= Joey Vrazel =

American volleyball player and coach

JoEllen “Joey” Vrazel is an American former volleyball player and volleyball coach.

==Career==
===Playing===
Joey Vrazel received 18 scholarships to play volleyball, and accepted a partial scholarship offer at Utah State.

Vrazel played volleyball for Texas A&M. She was a five time All-American there. Vrazel graduated with a degree in physical education in 1984.

She was on the USA National team twice. She also played for Utah State University's national championship team in 1978 and a second place finish the following year. She also played professionally for the New York Liberties from 1987 to 1989.

===Coaching===
====California State University====
Vrazel was an assistant coach for four years at California State University, Fresno.

====Washington====
Vrazel was an assistant coach from 1984 to 1988 at the University of Washington.

====Purdue====
Joey Vrazel was hired as the Purdue women's volleyball head coach on February 22, 1995. In her first season as head coach, the team was 16th in the country for attendance, averaging 1,351 fans per game. The next year, seven Boilermakers were named Academic All-Big Ten, a school record. During the 1997 season, the team won its 500th match.
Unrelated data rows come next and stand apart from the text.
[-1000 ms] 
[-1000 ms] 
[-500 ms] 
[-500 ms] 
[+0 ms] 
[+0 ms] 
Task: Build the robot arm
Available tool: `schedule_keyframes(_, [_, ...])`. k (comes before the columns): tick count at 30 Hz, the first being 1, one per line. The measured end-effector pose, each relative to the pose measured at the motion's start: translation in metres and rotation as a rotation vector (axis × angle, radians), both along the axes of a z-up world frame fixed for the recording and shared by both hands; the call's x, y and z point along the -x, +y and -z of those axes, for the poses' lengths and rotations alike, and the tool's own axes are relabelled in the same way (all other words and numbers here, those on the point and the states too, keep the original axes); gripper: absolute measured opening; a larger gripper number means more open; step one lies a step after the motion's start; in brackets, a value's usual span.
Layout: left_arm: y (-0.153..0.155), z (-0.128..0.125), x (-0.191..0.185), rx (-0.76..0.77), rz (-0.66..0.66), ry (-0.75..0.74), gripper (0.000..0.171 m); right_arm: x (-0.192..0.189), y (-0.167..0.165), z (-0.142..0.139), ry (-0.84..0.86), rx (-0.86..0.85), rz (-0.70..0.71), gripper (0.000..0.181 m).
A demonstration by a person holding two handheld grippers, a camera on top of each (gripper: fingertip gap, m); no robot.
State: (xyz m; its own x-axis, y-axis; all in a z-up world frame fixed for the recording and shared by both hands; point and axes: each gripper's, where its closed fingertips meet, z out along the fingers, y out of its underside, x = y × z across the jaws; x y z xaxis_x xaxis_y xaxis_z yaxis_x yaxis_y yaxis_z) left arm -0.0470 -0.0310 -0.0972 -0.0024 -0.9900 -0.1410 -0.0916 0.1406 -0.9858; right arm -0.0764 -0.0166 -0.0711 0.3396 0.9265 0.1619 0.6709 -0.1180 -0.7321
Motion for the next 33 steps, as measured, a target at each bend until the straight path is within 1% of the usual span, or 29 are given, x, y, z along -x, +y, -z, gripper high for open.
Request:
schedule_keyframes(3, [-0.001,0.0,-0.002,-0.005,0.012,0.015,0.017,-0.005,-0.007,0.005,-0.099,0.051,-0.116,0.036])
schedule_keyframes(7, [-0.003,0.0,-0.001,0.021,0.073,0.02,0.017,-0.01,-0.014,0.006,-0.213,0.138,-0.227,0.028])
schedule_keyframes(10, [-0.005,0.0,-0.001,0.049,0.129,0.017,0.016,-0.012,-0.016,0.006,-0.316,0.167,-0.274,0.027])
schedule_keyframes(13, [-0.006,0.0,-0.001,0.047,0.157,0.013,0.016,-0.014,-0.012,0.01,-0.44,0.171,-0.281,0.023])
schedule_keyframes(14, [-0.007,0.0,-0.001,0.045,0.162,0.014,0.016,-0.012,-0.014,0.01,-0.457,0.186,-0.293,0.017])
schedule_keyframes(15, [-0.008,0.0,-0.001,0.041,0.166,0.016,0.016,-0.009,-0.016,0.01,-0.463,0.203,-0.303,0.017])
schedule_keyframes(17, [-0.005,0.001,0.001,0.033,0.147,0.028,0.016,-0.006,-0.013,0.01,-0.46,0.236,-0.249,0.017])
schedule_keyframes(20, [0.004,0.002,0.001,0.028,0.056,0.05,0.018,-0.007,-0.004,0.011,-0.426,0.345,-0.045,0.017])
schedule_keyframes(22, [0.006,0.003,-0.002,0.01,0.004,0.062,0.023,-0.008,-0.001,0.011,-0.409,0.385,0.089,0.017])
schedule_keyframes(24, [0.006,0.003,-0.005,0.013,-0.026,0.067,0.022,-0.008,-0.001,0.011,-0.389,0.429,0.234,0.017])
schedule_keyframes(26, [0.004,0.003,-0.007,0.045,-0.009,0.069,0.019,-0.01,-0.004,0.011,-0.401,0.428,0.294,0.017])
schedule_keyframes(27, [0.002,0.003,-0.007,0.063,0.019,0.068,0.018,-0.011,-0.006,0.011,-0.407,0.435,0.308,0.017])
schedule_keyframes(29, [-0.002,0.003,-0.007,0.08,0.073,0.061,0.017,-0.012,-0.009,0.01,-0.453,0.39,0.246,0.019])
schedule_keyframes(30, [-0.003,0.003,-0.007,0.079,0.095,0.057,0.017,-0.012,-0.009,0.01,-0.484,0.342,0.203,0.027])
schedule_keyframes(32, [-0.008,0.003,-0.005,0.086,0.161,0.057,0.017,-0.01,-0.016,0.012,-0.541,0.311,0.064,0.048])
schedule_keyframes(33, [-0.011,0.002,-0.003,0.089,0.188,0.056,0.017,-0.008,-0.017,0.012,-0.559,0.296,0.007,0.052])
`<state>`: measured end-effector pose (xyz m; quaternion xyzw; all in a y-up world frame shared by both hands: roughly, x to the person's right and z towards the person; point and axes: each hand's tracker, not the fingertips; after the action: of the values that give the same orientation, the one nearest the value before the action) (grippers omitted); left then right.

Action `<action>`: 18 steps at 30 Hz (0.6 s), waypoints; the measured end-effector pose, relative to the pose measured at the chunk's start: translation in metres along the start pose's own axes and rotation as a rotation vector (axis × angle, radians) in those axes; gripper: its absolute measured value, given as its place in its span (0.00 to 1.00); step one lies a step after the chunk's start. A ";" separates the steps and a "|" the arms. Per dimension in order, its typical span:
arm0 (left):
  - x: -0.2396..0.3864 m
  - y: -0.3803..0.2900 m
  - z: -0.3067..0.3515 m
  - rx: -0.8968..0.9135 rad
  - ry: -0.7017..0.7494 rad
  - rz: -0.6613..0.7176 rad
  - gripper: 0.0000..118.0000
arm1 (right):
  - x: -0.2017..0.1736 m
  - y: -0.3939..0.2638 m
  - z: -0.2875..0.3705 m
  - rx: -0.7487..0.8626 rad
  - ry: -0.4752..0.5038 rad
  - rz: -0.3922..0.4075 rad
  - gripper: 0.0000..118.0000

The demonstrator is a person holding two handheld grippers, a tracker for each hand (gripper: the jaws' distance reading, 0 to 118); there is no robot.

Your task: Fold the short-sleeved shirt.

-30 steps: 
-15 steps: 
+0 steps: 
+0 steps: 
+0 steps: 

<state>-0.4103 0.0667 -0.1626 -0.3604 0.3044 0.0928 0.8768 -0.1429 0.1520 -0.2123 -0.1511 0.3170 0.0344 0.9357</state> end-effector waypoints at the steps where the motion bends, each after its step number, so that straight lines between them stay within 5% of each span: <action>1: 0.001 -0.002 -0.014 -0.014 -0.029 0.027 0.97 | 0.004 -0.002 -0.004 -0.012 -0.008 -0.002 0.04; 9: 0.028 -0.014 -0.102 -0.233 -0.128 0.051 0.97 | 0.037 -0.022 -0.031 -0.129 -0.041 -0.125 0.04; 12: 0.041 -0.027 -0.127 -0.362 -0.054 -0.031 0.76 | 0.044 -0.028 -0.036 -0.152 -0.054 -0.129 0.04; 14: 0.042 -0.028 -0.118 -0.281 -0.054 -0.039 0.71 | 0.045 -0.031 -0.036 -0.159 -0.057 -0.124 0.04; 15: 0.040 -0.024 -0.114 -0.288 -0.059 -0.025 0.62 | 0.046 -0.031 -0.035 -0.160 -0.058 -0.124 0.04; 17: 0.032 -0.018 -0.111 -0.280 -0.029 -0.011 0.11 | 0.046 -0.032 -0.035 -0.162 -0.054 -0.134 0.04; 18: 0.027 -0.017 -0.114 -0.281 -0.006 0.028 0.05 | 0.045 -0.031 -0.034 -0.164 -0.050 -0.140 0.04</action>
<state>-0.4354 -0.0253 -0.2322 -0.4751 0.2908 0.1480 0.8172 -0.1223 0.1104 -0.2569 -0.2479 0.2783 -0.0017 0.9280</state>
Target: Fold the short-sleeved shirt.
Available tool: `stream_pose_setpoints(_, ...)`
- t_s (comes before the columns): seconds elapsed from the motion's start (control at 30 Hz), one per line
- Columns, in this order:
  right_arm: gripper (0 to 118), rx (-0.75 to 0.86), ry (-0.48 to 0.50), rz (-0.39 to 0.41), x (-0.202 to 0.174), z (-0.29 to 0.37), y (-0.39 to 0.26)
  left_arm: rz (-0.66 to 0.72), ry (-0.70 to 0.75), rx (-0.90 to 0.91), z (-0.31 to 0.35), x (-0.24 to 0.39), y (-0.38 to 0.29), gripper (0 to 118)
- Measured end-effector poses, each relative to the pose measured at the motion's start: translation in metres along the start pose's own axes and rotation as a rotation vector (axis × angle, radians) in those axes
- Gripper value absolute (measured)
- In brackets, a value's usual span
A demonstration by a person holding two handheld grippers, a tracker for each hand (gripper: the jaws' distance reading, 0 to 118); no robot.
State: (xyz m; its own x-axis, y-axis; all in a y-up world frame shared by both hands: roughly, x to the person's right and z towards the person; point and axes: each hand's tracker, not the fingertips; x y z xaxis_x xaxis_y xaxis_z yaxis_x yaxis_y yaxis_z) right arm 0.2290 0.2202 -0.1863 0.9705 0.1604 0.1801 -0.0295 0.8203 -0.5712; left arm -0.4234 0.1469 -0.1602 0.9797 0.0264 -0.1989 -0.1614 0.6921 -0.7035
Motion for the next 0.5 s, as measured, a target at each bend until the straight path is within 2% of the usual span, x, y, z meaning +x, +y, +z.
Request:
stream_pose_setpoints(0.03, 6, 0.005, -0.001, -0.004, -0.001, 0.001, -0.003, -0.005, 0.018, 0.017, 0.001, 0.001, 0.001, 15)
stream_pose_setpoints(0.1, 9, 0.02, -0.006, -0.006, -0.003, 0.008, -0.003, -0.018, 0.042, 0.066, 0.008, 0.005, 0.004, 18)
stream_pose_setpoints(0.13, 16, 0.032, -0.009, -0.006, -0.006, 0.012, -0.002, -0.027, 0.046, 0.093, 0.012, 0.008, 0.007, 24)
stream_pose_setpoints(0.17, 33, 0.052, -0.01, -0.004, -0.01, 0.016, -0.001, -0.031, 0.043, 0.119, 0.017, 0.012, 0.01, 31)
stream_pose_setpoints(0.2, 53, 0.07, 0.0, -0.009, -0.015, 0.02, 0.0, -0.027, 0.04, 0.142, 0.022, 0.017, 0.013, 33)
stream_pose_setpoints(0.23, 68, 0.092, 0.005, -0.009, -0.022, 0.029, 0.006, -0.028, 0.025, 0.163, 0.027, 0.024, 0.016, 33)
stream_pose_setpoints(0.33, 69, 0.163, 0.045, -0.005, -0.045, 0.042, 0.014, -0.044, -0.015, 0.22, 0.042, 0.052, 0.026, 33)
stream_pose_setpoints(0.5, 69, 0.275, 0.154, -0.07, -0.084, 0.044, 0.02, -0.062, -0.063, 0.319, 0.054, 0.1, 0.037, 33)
She announced her resignation after her best season coaching, and caught the team and associate athletic director off guard. The former players were not as surprised, with one player expressing that she reported Vrazel's actions to the administration. She recounted on incident in which the coach made them pick up sticks in the woods, tell them their problems, and then burn them to make the problems go away.

The first three seasons of coaching at Purdue were 8-20, 13-19, and 10-21 respectively.

====Clemson====
Vrazel was named an assistant coach at Clemson University on March 31, 2000. As an assistant coach she is responsible for administrative duties, facilitating communication between the coaching staff and strength staff, and leading the team's conditioning and nutritional programs.